Rene Mayorga fled a civil war in El Salvador and entered the United States as a teenager in 1988.

He filed for asylum in 1995, is married to a U.S. citizen and has five children under the age of 15.

In 2010, Mayorga pleaded guilty to firearms dealing without a license, and served seven months of a 46-month prison sentence.

The day he was released from prison, the Department of Homeland Security served Mayorga with notice of his pending removal for his firearms conviction, which the department classified as a crime involving moral turpitude (CIMT).

Homeland Security also decided that Mayorga should be detained during his removal proceedings, and he remains in a detention center.

Mayorga concedes that he is subject to removal, which bars him from returning to the U.S. for 10 years, but disputes that his conviction involved a crime of moral turpitude. That finding would forbid him from ever re-entering the country.

Satisfying the jurisdiction of the Philadelphia-based federal appeals court over Mayorga's claim, "the additional harm caused by a lifetime ban, as opposed to a ten-year bar, is certainly 'concrete and continuing,'" Judge Dolores Sloviter wrote for a three-judge panel Friday.

The immigration judge declared Mayorga's offense a CIMT based on the 46-month sentence imposed for the crime.

But, "on its face, the crime Mayorga was convicted of is a regulatory/licensing offense," Sloviter wrote.

The immigration judge deemed Mayorga's crime malum in se, or inherently wrongful, but Sloviter said "such a conclusion is highly dubious, and inconsistent with precedent."
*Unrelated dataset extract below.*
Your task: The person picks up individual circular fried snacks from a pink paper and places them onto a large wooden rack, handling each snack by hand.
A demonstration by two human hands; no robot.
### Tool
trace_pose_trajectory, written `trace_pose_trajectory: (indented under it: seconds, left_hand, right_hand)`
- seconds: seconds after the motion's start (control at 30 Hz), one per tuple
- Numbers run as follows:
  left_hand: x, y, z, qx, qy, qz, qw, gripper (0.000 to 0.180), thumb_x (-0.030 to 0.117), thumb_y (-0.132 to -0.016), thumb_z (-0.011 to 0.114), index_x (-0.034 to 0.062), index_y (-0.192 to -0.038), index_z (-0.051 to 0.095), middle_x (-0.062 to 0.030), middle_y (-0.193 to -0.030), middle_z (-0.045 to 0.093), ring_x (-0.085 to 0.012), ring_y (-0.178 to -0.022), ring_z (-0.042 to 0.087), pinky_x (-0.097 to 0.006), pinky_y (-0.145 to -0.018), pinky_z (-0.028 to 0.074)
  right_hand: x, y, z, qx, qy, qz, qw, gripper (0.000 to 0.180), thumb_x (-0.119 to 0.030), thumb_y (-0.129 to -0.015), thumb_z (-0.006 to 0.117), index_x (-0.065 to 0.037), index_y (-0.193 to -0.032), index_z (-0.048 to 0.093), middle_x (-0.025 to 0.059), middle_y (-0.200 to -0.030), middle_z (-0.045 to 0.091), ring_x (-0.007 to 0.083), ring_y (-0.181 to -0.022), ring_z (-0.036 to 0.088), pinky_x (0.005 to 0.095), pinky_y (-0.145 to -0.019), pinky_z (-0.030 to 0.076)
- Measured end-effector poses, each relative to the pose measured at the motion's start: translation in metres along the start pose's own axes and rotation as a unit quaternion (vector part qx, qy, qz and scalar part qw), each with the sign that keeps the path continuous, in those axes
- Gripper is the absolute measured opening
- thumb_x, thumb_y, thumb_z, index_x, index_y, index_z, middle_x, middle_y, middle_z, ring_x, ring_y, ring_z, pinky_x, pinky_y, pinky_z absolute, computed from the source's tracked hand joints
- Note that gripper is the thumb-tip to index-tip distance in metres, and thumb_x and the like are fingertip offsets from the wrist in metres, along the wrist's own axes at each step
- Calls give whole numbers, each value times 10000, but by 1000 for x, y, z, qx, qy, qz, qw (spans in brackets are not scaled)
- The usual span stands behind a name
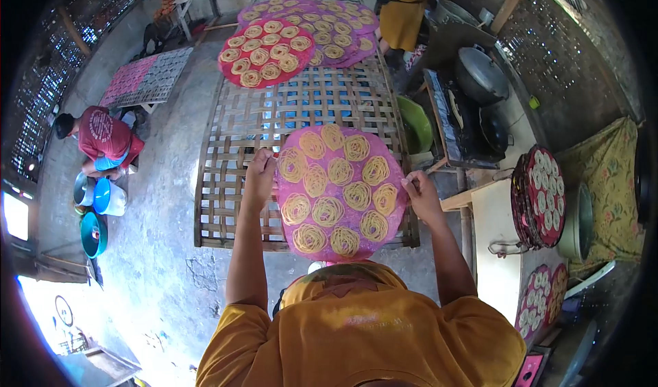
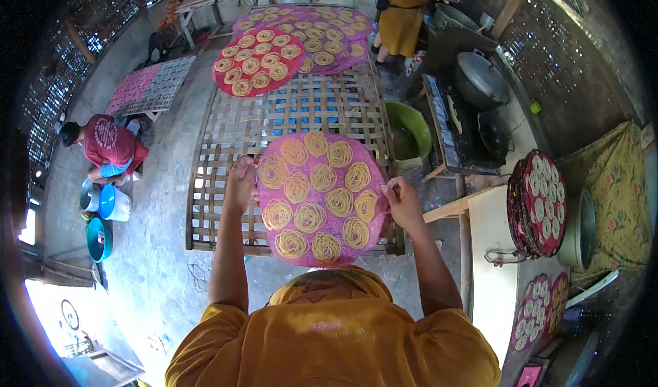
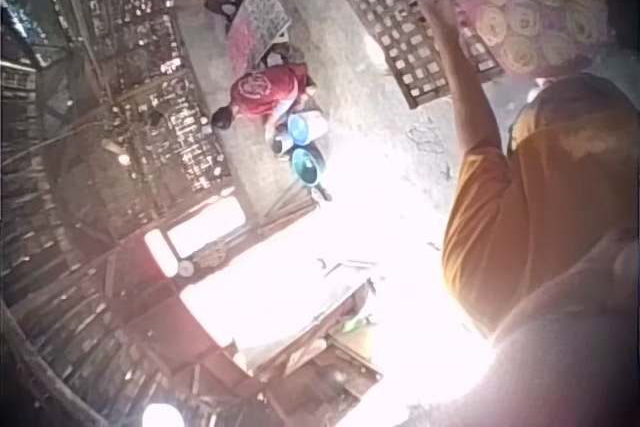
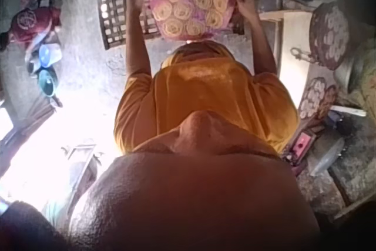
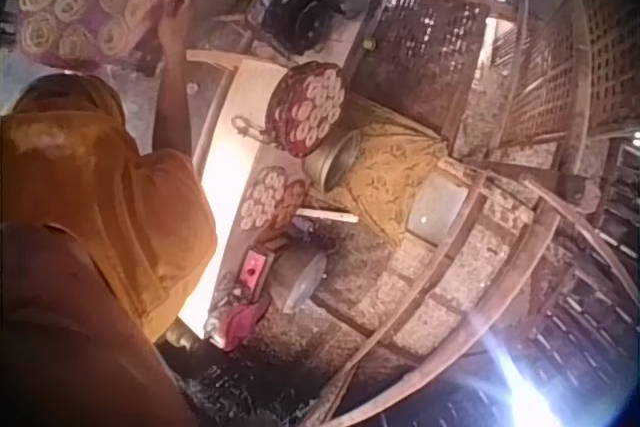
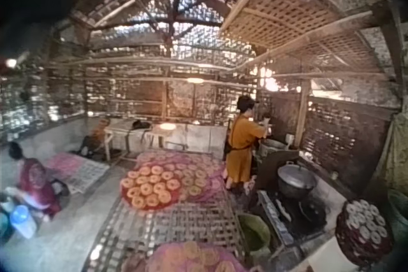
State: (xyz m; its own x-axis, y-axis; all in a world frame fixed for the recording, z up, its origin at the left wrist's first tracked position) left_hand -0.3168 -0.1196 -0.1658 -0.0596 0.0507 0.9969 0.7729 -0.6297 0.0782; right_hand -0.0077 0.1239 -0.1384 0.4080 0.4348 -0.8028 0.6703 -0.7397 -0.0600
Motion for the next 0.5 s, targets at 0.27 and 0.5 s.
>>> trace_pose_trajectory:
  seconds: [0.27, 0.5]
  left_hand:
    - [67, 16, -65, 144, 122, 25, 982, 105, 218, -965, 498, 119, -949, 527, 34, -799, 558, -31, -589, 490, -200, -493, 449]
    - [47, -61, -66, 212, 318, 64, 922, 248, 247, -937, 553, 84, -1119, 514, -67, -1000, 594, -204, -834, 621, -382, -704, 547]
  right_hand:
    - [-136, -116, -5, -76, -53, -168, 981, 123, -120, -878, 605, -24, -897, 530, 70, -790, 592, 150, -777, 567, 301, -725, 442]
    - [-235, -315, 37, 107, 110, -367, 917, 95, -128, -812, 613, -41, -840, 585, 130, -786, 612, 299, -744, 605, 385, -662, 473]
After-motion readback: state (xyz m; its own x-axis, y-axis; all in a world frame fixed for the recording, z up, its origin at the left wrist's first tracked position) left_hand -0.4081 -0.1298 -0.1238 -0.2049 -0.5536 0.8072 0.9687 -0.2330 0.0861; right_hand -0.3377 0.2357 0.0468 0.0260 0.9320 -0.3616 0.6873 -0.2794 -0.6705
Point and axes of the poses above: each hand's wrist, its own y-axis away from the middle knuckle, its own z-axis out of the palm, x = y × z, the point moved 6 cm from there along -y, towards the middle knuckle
Precedent supports a finding that the violation of a regulatory law is not a crime of moral turpitude, according to the opinion.

"We recognize that the intentional violation of even regulatory offenses might involve significant moral content, but our application of the categorical approach, forecloses this line of reasoning in this case," Sloviter said. "Mayorga's crime of conviction is obviously one that could be violated unintentionally and in a non-turpitudinous manner. For example, a dealer who inadvertently let his or her license lapse would be in violation of 18 U.S.C. § 922(a)(1)(A). Given these facts, we cannot sustain the IJ's determination that Mayorga's crime of conviction was categorically a CIMT."